Here’s how you can add indexing to your Employee entity:


import jakarta.persistence.*;
import lombok.*;

@Entity
@Table(
    name = "employee",
    indexes = {
        @Index(name = "idx_last_name", columnList = "lastName"),
        @Index(name = "idx_email", columnList = "email", unique = true) // example: unique index
    }
)
@Data
@NoArgsConstructor
@AllArgsConstructor
public class Employee {

    @Id
    @GeneratedValue(strategy = GenerationType.IDENTITY)
    private Long id;

    private String firstName;

    private String lastName;

    private String email;

    private String department;
}

🔹 Explanation

1. indexes in @Table

  • @Index(name = "idx_last_name", columnList = "lastName") → creates a normal index on lastName.
  • @Index(name = "idx_email", columnList = "email", unique = true) → creates a unique index, ensuring no duplicate emails.

2. columnList

  • Can have one or multiple columns (for composite indexes).

Example


@Index(name = "idx_name", columnList = "firstName,lastName")

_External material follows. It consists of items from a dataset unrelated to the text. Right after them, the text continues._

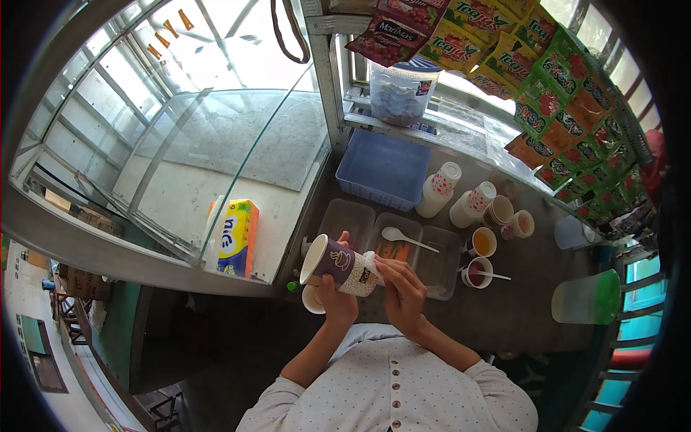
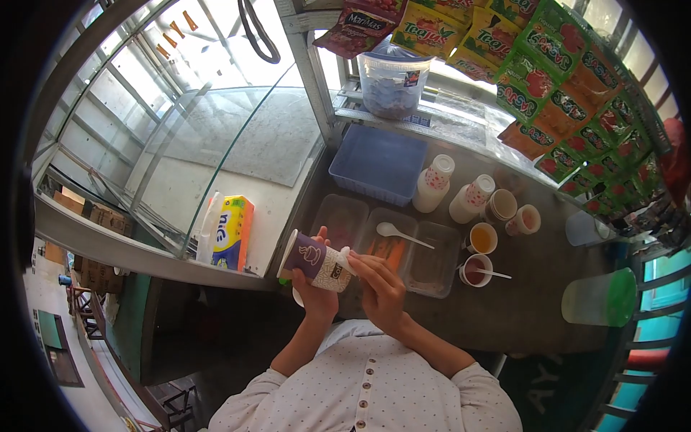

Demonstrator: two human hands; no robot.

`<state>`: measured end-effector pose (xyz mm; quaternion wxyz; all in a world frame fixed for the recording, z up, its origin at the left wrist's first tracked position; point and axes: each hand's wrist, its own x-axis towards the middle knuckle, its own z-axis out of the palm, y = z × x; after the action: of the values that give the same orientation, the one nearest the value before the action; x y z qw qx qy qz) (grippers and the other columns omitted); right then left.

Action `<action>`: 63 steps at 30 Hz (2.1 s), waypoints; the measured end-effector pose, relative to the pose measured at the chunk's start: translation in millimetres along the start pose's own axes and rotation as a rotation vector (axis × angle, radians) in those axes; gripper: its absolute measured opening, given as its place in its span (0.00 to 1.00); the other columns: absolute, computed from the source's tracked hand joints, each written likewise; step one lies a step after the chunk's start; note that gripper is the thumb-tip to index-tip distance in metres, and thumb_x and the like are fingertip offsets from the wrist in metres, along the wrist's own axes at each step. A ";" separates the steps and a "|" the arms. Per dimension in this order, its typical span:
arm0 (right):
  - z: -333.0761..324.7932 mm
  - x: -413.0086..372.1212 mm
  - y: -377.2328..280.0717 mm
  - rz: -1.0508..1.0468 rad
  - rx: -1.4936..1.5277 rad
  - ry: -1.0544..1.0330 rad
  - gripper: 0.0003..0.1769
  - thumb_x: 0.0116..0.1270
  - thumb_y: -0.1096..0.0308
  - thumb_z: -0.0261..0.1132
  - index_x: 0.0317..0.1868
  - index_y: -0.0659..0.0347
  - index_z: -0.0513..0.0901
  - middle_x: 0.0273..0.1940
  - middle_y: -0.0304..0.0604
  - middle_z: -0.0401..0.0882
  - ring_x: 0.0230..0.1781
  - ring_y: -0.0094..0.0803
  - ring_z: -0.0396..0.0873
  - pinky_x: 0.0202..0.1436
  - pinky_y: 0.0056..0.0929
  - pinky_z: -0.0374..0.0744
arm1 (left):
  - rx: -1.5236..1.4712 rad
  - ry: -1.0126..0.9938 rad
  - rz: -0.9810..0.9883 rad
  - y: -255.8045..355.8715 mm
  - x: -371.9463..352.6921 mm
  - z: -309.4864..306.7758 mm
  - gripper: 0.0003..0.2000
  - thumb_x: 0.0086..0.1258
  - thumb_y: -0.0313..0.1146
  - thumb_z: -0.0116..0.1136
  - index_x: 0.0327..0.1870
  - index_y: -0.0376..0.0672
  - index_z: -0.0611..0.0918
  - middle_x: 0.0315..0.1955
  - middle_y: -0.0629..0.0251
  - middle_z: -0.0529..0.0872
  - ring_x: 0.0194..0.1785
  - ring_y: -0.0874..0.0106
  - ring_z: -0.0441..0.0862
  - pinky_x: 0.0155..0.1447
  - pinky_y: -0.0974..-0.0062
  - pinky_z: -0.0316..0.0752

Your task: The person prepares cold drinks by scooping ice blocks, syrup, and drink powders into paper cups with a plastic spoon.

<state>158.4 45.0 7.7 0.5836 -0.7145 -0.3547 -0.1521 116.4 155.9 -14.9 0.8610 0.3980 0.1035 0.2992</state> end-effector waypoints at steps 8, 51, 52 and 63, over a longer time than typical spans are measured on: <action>-7.3 -7.1 -1.7 -0.115 -0.110 -0.014 0.17 0.57 0.82 0.61 0.47 0.60 0.83 0.46 0.44 0.82 0.46 0.37 0.80 0.47 0.33 0.78 | -0.005 0.019 0.035 -11.6 -0.7 -1.1 0.35 0.64 0.61 0.50 0.62 0.40 0.66 0.63 0.50 0.66 0.66 0.66 0.65 0.68 0.67 0.62; -16.0 -16.3 23.2 1.058 0.967 -0.580 0.14 0.69 0.64 0.58 0.50 0.65 0.78 0.40 0.35 0.79 0.39 0.17 0.75 0.44 0.18 0.72 | 0.120 0.009 0.089 4.4 3.2 6.7 0.41 0.54 0.61 0.64 0.60 0.37 0.68 0.59 0.54 0.70 0.66 0.61 0.66 0.64 0.66 0.67; -21.3 -17.0 25.9 0.991 0.905 -0.601 0.14 0.69 0.65 0.58 0.50 0.64 0.78 0.39 0.35 0.78 0.38 0.17 0.74 0.43 0.18 0.72 | 0.117 -0.002 0.082 2.0 5.4 2.5 0.41 0.54 0.61 0.64 0.60 0.37 0.68 0.59 0.54 0.70 0.66 0.61 0.66 0.64 0.66 0.67; -177.5 9.6 77.0 0.567 -0.382 0.102 0.07 0.64 0.71 0.60 0.42 0.58 0.80 0.31 0.39 0.74 0.30 0.25 0.75 0.33 0.25 0.73 | 0.522 -0.269 0.449 -10.5 -33.7 -4.0 0.41 0.48 0.40 0.75 0.60 0.41 0.61 0.49 0.55 0.77 0.55 0.64 0.76 0.61 0.69 0.69</action>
<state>252.8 -124.2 6.3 0.4755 -0.8724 -0.0775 -0.0828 92.4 133.0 -27.4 0.6493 0.6530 -0.0274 0.3890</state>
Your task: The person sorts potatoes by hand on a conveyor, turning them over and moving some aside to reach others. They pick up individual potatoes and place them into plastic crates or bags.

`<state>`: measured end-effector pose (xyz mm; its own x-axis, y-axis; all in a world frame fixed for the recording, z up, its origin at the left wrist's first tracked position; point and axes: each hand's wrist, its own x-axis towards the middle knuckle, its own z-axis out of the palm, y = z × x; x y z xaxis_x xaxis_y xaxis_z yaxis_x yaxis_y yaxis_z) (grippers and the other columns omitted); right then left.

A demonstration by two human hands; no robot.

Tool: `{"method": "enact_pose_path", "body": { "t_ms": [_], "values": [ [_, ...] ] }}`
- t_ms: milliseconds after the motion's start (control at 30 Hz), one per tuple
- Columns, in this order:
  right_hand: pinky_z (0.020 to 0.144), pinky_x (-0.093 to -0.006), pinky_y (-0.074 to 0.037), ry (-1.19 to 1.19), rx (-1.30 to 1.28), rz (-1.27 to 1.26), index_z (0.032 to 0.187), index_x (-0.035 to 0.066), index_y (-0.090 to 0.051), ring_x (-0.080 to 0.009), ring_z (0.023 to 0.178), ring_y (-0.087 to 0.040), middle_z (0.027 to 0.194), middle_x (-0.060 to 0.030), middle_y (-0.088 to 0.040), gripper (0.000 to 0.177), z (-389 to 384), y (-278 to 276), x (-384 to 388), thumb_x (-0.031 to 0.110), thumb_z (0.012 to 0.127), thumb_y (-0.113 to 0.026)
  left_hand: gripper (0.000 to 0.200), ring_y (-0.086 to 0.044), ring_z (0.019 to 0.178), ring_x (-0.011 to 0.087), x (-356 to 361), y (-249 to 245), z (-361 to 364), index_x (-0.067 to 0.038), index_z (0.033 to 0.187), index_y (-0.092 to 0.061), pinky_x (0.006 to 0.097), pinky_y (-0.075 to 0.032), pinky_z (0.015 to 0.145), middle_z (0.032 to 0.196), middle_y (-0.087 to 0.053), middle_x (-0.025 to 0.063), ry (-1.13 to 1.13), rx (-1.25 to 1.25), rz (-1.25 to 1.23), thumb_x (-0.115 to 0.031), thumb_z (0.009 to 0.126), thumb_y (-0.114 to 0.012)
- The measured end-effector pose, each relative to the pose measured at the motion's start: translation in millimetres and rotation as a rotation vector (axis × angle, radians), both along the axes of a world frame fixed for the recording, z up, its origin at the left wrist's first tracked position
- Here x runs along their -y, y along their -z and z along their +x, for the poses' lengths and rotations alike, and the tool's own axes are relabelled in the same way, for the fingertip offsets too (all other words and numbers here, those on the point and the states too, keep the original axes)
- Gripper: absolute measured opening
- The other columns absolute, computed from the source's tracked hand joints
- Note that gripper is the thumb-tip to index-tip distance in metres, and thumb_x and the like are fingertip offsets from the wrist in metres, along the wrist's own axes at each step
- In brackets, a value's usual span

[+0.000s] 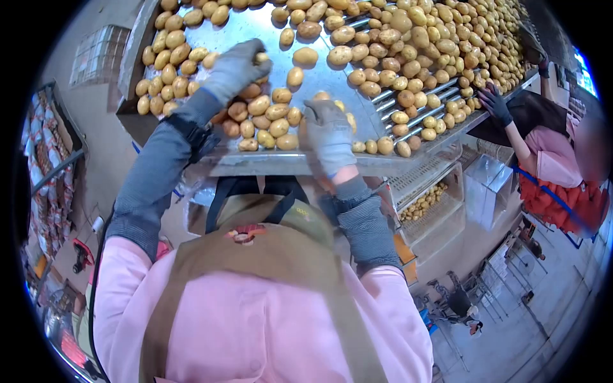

When to Use Indexing in Database?

  • lastName → normal index (faster searches, not unique).
  • email → unique index (faster lookups + ensures data integrity).
  • Composite (firstName, lastName) → when you often search by both together.

👉 With this, your Spring Boot app will automatically create indexes when Hibernate generates/updates the schema.

Now let’s test our api performance again by searching employee by last name with index

when you hit this then its internally run the query to fetch the data by last name. but in this time it will use the index to fetch the data. don’t check every row in the table that will improve the performance of the query.

Summary

  • Without an index → full table scan → slower.
  • With an index → uses indexed column → faster lookup.
  • Spring Boot + JPA allows you to query indexed columns efficiently without writing raw SQL.

Conclusion

✅ This application demonstrates how indexing improves database query performance. You can extend it by creating composite indexes or unique indexes.